**RECORDS PROVIDED:**
Content starts

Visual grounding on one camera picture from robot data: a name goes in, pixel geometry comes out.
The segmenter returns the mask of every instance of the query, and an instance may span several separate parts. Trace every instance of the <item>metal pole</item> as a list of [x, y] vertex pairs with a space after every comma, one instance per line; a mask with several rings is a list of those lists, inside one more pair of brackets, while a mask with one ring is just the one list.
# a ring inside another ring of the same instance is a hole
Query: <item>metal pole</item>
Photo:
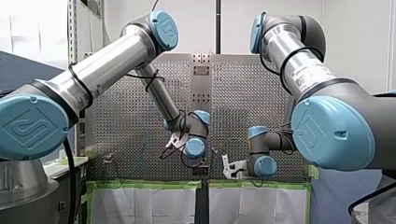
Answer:
[[216, 0], [216, 54], [221, 54], [221, 0]]

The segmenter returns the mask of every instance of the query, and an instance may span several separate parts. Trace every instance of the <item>industrial robot arm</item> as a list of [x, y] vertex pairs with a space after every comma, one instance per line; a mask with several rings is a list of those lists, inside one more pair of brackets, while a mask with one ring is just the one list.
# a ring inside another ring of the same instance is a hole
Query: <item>industrial robot arm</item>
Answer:
[[[263, 13], [253, 22], [250, 50], [260, 54], [263, 66], [280, 77], [290, 101], [295, 102], [295, 106], [289, 107], [291, 116], [285, 122], [290, 123], [291, 131], [285, 134], [290, 140], [285, 141], [283, 147], [288, 147], [285, 149], [295, 147], [309, 162], [325, 169], [396, 169], [394, 95], [372, 96], [355, 81], [336, 77], [322, 62], [326, 41], [315, 20]], [[264, 61], [276, 69], [269, 68]], [[262, 172], [262, 167], [273, 171], [274, 161], [261, 162], [252, 155], [256, 155], [254, 148], [266, 154], [277, 150], [276, 142], [281, 138], [274, 137], [265, 127], [251, 130], [260, 131], [252, 135], [249, 130], [250, 155], [245, 177], [271, 174]], [[260, 135], [264, 136], [260, 139], [266, 140], [255, 147], [252, 140], [258, 141]]]
[[158, 71], [151, 64], [177, 42], [173, 19], [163, 11], [151, 12], [128, 23], [120, 39], [59, 76], [49, 81], [36, 80], [15, 90], [0, 101], [0, 158], [26, 161], [51, 153], [78, 122], [79, 111], [90, 107], [94, 99], [131, 70], [148, 77], [142, 81], [167, 127], [186, 136], [186, 154], [191, 158], [204, 156], [209, 115], [195, 111], [180, 116], [167, 89], [155, 78]]

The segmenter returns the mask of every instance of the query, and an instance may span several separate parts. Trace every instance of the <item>wire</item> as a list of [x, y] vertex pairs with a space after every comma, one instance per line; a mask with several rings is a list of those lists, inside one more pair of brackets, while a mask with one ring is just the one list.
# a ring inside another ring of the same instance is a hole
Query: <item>wire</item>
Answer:
[[261, 188], [264, 184], [264, 176], [262, 177], [262, 182], [260, 183], [260, 185], [256, 185], [253, 180], [250, 180], [250, 183], [256, 188]]
[[181, 147], [174, 148], [174, 150], [173, 150], [172, 152], [170, 152], [170, 153], [164, 155], [165, 152], [167, 152], [168, 150], [170, 150], [170, 148], [166, 148], [166, 149], [163, 151], [163, 153], [161, 153], [160, 160], [163, 161], [163, 160], [165, 160], [166, 158], [172, 156], [173, 154], [175, 154], [175, 152], [177, 152], [178, 150], [180, 150], [180, 149], [181, 149], [182, 147], [184, 147], [184, 146], [185, 146], [185, 145], [183, 145], [183, 146], [181, 146]]
[[160, 0], [155, 1], [154, 6], [152, 7], [152, 10], [151, 10], [151, 11], [154, 11], [154, 9], [155, 9], [155, 7], [157, 6], [157, 4], [158, 4], [159, 1], [160, 1]]
[[[270, 133], [277, 133], [279, 135], [279, 139], [280, 139], [280, 143], [279, 143], [279, 150], [282, 151], [283, 153], [285, 153], [288, 156], [291, 156], [294, 154], [294, 151], [296, 150], [294, 147], [294, 144], [290, 141], [290, 139], [281, 132], [270, 132]], [[283, 149], [283, 139], [286, 139], [286, 141], [289, 143], [289, 145], [291, 146], [291, 152], [287, 152], [286, 150]]]
[[392, 183], [392, 184], [390, 184], [390, 185], [388, 185], [388, 186], [386, 186], [386, 187], [384, 187], [384, 188], [382, 188], [382, 189], [378, 189], [378, 190], [374, 191], [373, 193], [368, 194], [368, 195], [366, 195], [366, 196], [360, 198], [359, 200], [357, 200], [356, 202], [352, 203], [352, 204], [348, 207], [347, 211], [348, 211], [349, 215], [352, 216], [353, 208], [356, 207], [358, 204], [364, 203], [365, 201], [367, 201], [367, 200], [369, 200], [369, 199], [372, 199], [372, 198], [374, 198], [375, 196], [378, 196], [378, 195], [380, 195], [380, 194], [382, 194], [382, 193], [385, 193], [385, 192], [387, 192], [387, 191], [390, 190], [390, 189], [394, 189], [395, 187], [396, 187], [396, 182], [395, 182], [395, 183]]
[[[266, 12], [263, 12], [262, 13], [262, 16], [261, 16], [261, 26], [263, 27], [264, 26], [264, 16], [266, 15], [267, 13]], [[259, 53], [260, 53], [260, 62], [262, 62], [262, 66], [267, 70], [267, 71], [269, 71], [269, 72], [271, 72], [271, 73], [273, 73], [273, 74], [275, 74], [275, 75], [278, 75], [279, 76], [279, 73], [277, 72], [277, 71], [274, 71], [274, 70], [272, 70], [271, 68], [269, 68], [268, 66], [267, 66], [267, 64], [264, 62], [264, 59], [263, 59], [263, 56], [262, 56], [262, 40], [264, 39], [264, 29], [262, 29], [262, 32], [261, 32], [261, 37], [260, 37], [260, 42], [259, 42]]]
[[69, 165], [70, 174], [70, 211], [69, 211], [69, 224], [74, 224], [76, 220], [76, 203], [77, 203], [77, 181], [76, 170], [73, 159], [73, 151], [70, 147], [67, 137], [64, 139], [64, 150], [66, 151], [67, 161]]
[[179, 141], [183, 138], [184, 132], [185, 132], [185, 128], [187, 126], [186, 111], [185, 110], [180, 110], [180, 114], [182, 114], [182, 117], [180, 119], [180, 122], [178, 123], [178, 128], [180, 129], [180, 135], [178, 136], [178, 140]]
[[131, 75], [131, 74], [127, 74], [127, 75], [125, 75], [125, 76], [127, 76], [127, 77], [142, 78], [142, 79], [147, 79], [147, 78], [151, 79], [151, 80], [149, 81], [148, 85], [147, 85], [146, 88], [145, 88], [145, 91], [149, 91], [149, 86], [151, 85], [151, 83], [154, 81], [155, 78], [158, 78], [158, 79], [160, 79], [162, 82], [165, 82], [165, 78], [164, 78], [164, 77], [157, 77], [159, 72], [160, 72], [159, 69], [155, 70], [155, 73], [152, 75], [152, 77], [141, 77], [141, 76], [135, 76], [135, 75]]
[[67, 68], [70, 72], [70, 74], [73, 76], [73, 78], [78, 82], [78, 84], [82, 87], [82, 89], [84, 89], [85, 92], [87, 92], [88, 95], [88, 104], [87, 106], [85, 106], [84, 109], [89, 108], [92, 104], [93, 104], [93, 95], [90, 91], [90, 89], [88, 89], [88, 87], [84, 84], [84, 82], [81, 81], [81, 79], [78, 78], [78, 76], [76, 75], [76, 73], [73, 71], [73, 66], [76, 65], [76, 63], [70, 63]]

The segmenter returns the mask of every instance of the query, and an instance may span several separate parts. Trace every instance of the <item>green tape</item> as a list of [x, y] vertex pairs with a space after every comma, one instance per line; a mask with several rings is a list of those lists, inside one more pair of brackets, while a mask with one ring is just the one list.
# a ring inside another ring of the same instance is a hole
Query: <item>green tape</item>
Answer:
[[308, 175], [314, 179], [319, 179], [319, 170], [313, 165], [308, 166]]
[[[256, 181], [256, 185], [260, 185], [261, 181]], [[307, 183], [282, 183], [275, 181], [264, 181], [262, 183], [262, 188], [267, 189], [306, 189]], [[210, 188], [216, 189], [226, 189], [226, 188], [242, 188], [242, 187], [254, 187], [250, 181], [246, 180], [210, 180]]]
[[200, 181], [147, 181], [147, 180], [109, 180], [89, 181], [91, 189], [198, 189]]

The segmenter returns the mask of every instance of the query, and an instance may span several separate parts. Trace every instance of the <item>black cable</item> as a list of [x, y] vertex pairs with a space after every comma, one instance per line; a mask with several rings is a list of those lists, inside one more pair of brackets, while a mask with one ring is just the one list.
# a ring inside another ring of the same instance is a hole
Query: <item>black cable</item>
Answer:
[[181, 146], [181, 147], [178, 147], [178, 148], [174, 148], [172, 152], [170, 152], [170, 153], [168, 153], [168, 154], [165, 155], [165, 152], [167, 152], [168, 150], [170, 150], [170, 148], [166, 148], [166, 149], [163, 151], [163, 153], [161, 153], [160, 160], [163, 161], [163, 160], [165, 160], [166, 158], [172, 156], [173, 154], [175, 154], [175, 152], [177, 152], [178, 150], [180, 150], [182, 147], [184, 147], [184, 145]]
[[66, 151], [67, 162], [69, 165], [70, 176], [70, 211], [69, 211], [69, 224], [74, 224], [76, 220], [76, 203], [77, 203], [77, 176], [73, 159], [73, 151], [70, 147], [67, 137], [64, 139], [64, 150]]
[[186, 145], [183, 145], [182, 147], [183, 147], [183, 149], [181, 150], [181, 153], [180, 153], [180, 160], [181, 160], [181, 162], [183, 163], [184, 166], [186, 166], [186, 167], [188, 167], [188, 168], [191, 168], [191, 169], [194, 169], [194, 168], [197, 168], [197, 167], [199, 167], [200, 165], [204, 164], [205, 158], [202, 158], [201, 161], [200, 161], [198, 164], [196, 164], [196, 165], [194, 165], [194, 166], [188, 165], [188, 164], [184, 161], [184, 157], [183, 157], [183, 155], [184, 155], [184, 149], [186, 148]]
[[262, 32], [260, 33], [260, 42], [259, 42], [259, 56], [260, 56], [260, 62], [262, 62], [262, 66], [267, 70], [267, 71], [269, 71], [269, 72], [271, 72], [271, 73], [273, 73], [273, 74], [275, 74], [275, 75], [278, 75], [279, 76], [279, 73], [277, 72], [277, 71], [274, 71], [274, 70], [272, 70], [271, 68], [269, 68], [268, 66], [267, 66], [267, 64], [265, 63], [265, 61], [264, 61], [264, 59], [263, 59], [263, 57], [262, 57], [262, 40], [264, 39], [264, 29], [263, 29], [263, 27], [264, 27], [264, 16], [266, 15], [267, 13], [266, 12], [263, 12], [262, 13], [262, 16], [261, 16], [261, 27], [262, 27]]
[[185, 110], [180, 110], [180, 114], [182, 114], [180, 122], [178, 123], [178, 128], [180, 129], [180, 136], [178, 137], [178, 140], [180, 141], [185, 133], [185, 129], [187, 127], [187, 118], [186, 118], [186, 111]]
[[372, 199], [372, 198], [374, 198], [375, 196], [378, 196], [378, 195], [380, 195], [380, 194], [382, 194], [382, 193], [385, 193], [385, 192], [387, 192], [387, 191], [390, 190], [390, 189], [394, 189], [395, 187], [396, 187], [396, 182], [395, 182], [395, 183], [392, 183], [392, 184], [390, 184], [390, 185], [388, 185], [388, 186], [386, 186], [386, 187], [384, 187], [384, 188], [382, 188], [382, 189], [378, 189], [378, 190], [374, 191], [373, 193], [368, 194], [368, 195], [366, 195], [366, 196], [360, 198], [359, 200], [357, 200], [356, 202], [352, 203], [352, 204], [348, 207], [347, 211], [348, 211], [349, 215], [352, 216], [353, 208], [354, 208], [356, 205], [358, 205], [358, 204], [360, 204], [360, 203], [364, 203], [365, 201], [367, 201], [367, 200], [369, 200], [369, 199]]
[[285, 60], [283, 60], [283, 63], [282, 63], [282, 65], [280, 66], [280, 69], [279, 69], [280, 84], [282, 84], [283, 89], [284, 89], [288, 94], [290, 94], [290, 95], [291, 95], [291, 92], [290, 92], [288, 86], [286, 85], [286, 83], [285, 83], [285, 78], [284, 78], [284, 76], [285, 76], [284, 72], [285, 72], [286, 64], [289, 62], [289, 60], [290, 60], [294, 55], [296, 55], [296, 54], [298, 54], [298, 53], [300, 53], [301, 51], [306, 50], [306, 49], [309, 49], [309, 50], [311, 50], [311, 51], [313, 50], [313, 51], [317, 52], [317, 53], [319, 54], [319, 57], [320, 57], [319, 59], [320, 59], [320, 61], [321, 61], [321, 62], [324, 61], [324, 54], [323, 54], [323, 52], [322, 52], [320, 49], [315, 48], [315, 47], [312, 47], [312, 46], [305, 46], [305, 47], [302, 47], [302, 48], [299, 48], [299, 49], [296, 49], [296, 50], [292, 51], [292, 52], [285, 58]]
[[155, 1], [154, 6], [152, 7], [152, 10], [151, 10], [151, 11], [154, 11], [154, 9], [155, 9], [155, 7], [157, 6], [157, 4], [158, 4], [159, 1], [160, 1], [160, 0]]
[[145, 88], [145, 91], [149, 91], [149, 86], [151, 85], [151, 83], [154, 81], [155, 78], [160, 79], [162, 82], [165, 82], [165, 78], [164, 77], [158, 77], [158, 73], [160, 72], [159, 69], [155, 70], [155, 73], [152, 75], [152, 77], [141, 77], [141, 76], [135, 76], [135, 75], [131, 75], [131, 74], [127, 74], [125, 76], [127, 77], [136, 77], [136, 78], [143, 78], [143, 79], [147, 79], [149, 78], [150, 81], [148, 83], [148, 85]]
[[[289, 138], [285, 135], [285, 134], [283, 134], [282, 132], [284, 132], [284, 131], [281, 131], [281, 132], [270, 132], [270, 133], [277, 133], [278, 135], [279, 135], [279, 141], [280, 141], [280, 143], [279, 143], [279, 149], [278, 150], [280, 150], [280, 151], [282, 151], [284, 154], [286, 154], [286, 155], [288, 155], [288, 156], [291, 156], [291, 155], [293, 155], [294, 154], [294, 151], [296, 150], [295, 149], [295, 147], [294, 147], [294, 144], [289, 140]], [[291, 146], [291, 152], [287, 152], [286, 150], [283, 150], [283, 139], [286, 139], [286, 141], [289, 143], [289, 145]]]
[[90, 89], [88, 89], [88, 87], [84, 84], [84, 82], [81, 81], [81, 79], [78, 78], [78, 76], [76, 75], [76, 73], [73, 71], [73, 66], [76, 65], [76, 63], [70, 63], [67, 68], [70, 72], [70, 74], [73, 76], [73, 78], [78, 82], [78, 84], [82, 87], [82, 89], [84, 89], [85, 92], [87, 92], [88, 94], [88, 104], [87, 106], [85, 106], [84, 109], [89, 108], [92, 104], [93, 104], [93, 95], [90, 91]]
[[260, 183], [260, 185], [256, 185], [253, 180], [250, 180], [250, 183], [256, 188], [261, 188], [264, 184], [264, 176], [262, 177], [262, 182]]

Content ends

**HOW TO COMPLETE THIS TASK:**
Among the entries above, find the line with "Query: <item>metal pole</item>" and repeat exactly from there through the line with "of the <item>wire</item>", leaving out the pictures.

**THE COMPLETED TASK:**
Query: <item>metal pole</item>
Photo:
Answer:
[[216, 0], [216, 54], [221, 54], [221, 0]]

The segmenter returns the mask of every instance of the query, and an instance may span several separate parts. Trace every instance of the <item>industrial robot arm</item> as a list of [x, y] vertex pairs with a space after every comma, one instance per line; a mask with several rings is a list of those lists, inside one more pair of brackets, while a mask with one ring is just the one list.
# a ring inside another ring of the same instance is a hole
Query: <item>industrial robot arm</item>
Answer:
[[[263, 13], [253, 22], [250, 50], [260, 54], [263, 66], [280, 77], [290, 101], [295, 102], [295, 106], [289, 107], [291, 116], [285, 122], [290, 123], [291, 131], [285, 134], [290, 140], [285, 141], [283, 147], [288, 147], [285, 149], [295, 147], [309, 162], [325, 169], [396, 169], [394, 95], [372, 96], [355, 81], [336, 77], [322, 62], [326, 41], [315, 20]], [[264, 61], [276, 69], [269, 68]], [[262, 172], [262, 167], [273, 171], [274, 161], [261, 162], [252, 155], [256, 155], [254, 148], [266, 154], [277, 150], [276, 142], [281, 138], [274, 137], [265, 127], [251, 130], [260, 131], [252, 135], [249, 130], [250, 155], [245, 177], [271, 174]], [[260, 135], [264, 136], [260, 139], [266, 140], [255, 147], [252, 140], [258, 141]]]
[[158, 71], [151, 64], [177, 42], [173, 19], [163, 11], [151, 12], [128, 23], [120, 39], [59, 76], [49, 81], [36, 80], [15, 90], [0, 101], [0, 158], [26, 161], [51, 153], [78, 122], [79, 111], [90, 107], [94, 99], [131, 70], [148, 77], [142, 81], [167, 127], [186, 136], [186, 154], [191, 158], [204, 156], [209, 115], [195, 111], [180, 116], [167, 89], [155, 78]]

The segmenter returns the mask of every instance of the query, and an instance may span several separate parts. Trace every instance of the <item>wire</item> as a list of [x, y] vertex pairs with a space after every comma, one instance per line; a mask with several rings is a list of those lists, inside one more pair of brackets, while a mask with one ring is just the one list.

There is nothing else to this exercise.